I’m an economical composer. I like to put down on paper what needs to be put down, and not put down what doesn’t need to be put down. It’s the same with orchestration: I try to keep as near to the original impetus as I can. And I try not to obliterate the singer with too heavy an orchestra. I don’t like doublings in
orchestration.
Your music has been a major influence on many younger American composers. Do you pay attention to what they are doing? Do you like what you hear?

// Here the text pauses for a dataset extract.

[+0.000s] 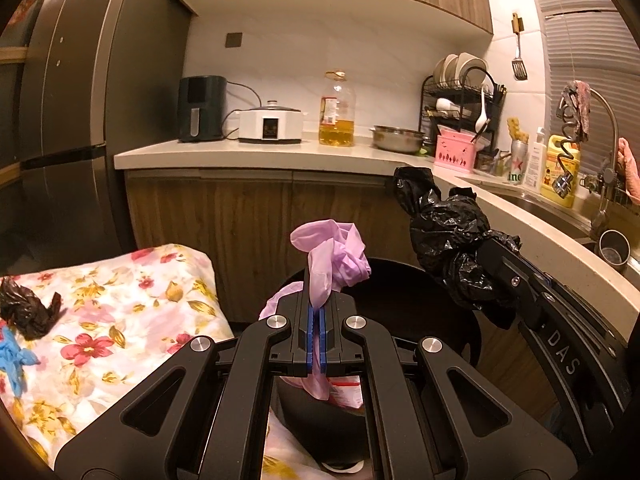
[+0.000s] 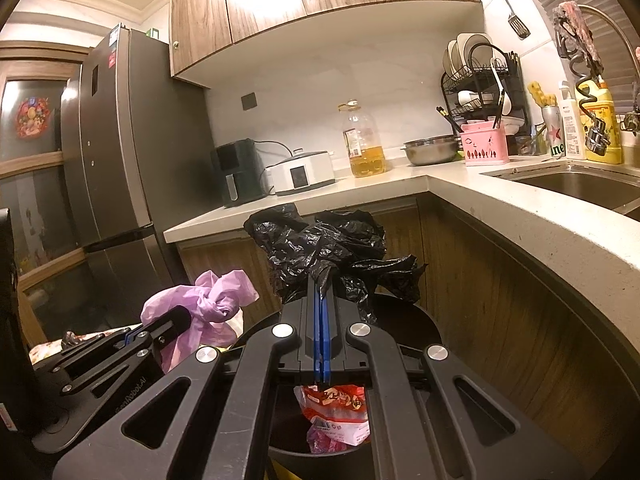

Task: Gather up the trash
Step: 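Open both tools to drop the purple glove and black bags into the bin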

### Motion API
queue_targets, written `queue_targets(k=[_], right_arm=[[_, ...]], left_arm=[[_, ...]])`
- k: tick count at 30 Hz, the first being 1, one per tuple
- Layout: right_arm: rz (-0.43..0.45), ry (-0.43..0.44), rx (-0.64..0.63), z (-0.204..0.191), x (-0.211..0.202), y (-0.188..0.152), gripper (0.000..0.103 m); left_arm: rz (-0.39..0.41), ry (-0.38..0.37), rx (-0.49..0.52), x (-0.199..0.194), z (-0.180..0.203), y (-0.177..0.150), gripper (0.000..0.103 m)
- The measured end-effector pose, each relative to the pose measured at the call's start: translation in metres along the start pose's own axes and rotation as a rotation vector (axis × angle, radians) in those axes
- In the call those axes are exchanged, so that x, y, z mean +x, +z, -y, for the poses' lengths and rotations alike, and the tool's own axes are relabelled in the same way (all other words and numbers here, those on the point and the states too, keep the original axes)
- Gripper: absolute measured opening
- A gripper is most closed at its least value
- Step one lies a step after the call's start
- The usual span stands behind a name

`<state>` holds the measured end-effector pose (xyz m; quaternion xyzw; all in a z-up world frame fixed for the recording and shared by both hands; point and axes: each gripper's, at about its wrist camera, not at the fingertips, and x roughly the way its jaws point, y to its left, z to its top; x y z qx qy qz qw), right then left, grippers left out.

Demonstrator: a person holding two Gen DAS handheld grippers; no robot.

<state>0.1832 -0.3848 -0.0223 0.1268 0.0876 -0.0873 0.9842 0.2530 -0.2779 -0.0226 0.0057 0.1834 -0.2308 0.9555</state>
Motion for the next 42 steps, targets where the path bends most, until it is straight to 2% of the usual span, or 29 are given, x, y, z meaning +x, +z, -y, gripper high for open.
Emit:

I taught for about 15 years, but then I stopped teaching, and I don’t know how to do it anymore. How do you teach? What does it mean? All you can do is deal with something that already exists and say what’s wrong with it. But you can’t make a person compose who isn’t a composer. The farther I get from it, the less I know about it. And I don’t feel an urge to keep up on what’s happening, but I just do, by the nature of things. I try to go to friends’ concerts and hear what’s going on, and some of it I like and some I don’t. I would say this: I think America, with all of its vulgarity, is the most interesting country musically in the world today. I can’t even think of the name of a composer in France or Germany, let alone what they are doing.
What drives you to keep writing new music?
Money! I’ve said almost all I have to say, both in my books and in my music. I don’t really think much about it anymore unless I get a commission. I’ve got a couple of very small commissions at the moment, but if I died now, I wouldn’t be ashamed of leaving what I’ve done.
You are known as the great American composer of songs, and you also have written many successful instrumental pieces, including a Pulitzer prize-winning orchestral work. What people seem to connect to in your music, no matter the format, is its “singing” nature. Is that a core quality of your music?
All music is song. Everything is sung, whether there is a singer around or not, even The Rite of Spring, even Bolero. The pitched human voice is what impelled music from the days of the cavemen up to the present. Even with people who’ve never written for the voice, music is the voice.